And I'm willing to work with Congress to save it. And we'll have some philosophical differences, but I'm trying to achieve a dynamic balance of maximizing the change while maximizing the sense of community and the fact that it's a life-saver for so many people.

Social Security we're going to have an interesting debate. By 2030 we'll only have two people working for every one person drawing Social Security. Now, by 2034, 35 years from now, the Social Security system is projected to run out of money, the trust fund, which means you only have three choices: you can raise revenues, reduce benefits or increase the rate of return on what we're investing.

And there are a lot of people who believe that we should, in effect, take this surplus and give it back to the American people as mandatory individual retirement accounts; let them invest it in the stock market because the stock market always out-performs the government bonds over any long period of time.

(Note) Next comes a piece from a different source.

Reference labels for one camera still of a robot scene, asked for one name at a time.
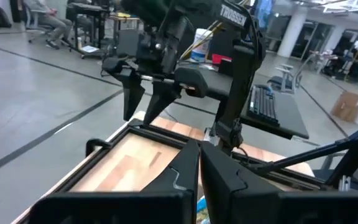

And if you happen to be one of those unfortunate people who retire in a period like we had between -- in the 1960s and early '70s, where the value of the stock market is going down, then the government would make up the difference between what you would have gotten under the old Social Security program and what you, in fact, get.

The other way to do it is to do what Canada does, which is set up an independent board, like the Federal Reserve, and let the whole trust fund earn money. And then you'll know you'll always be able to have uniform, but higher, returns for people.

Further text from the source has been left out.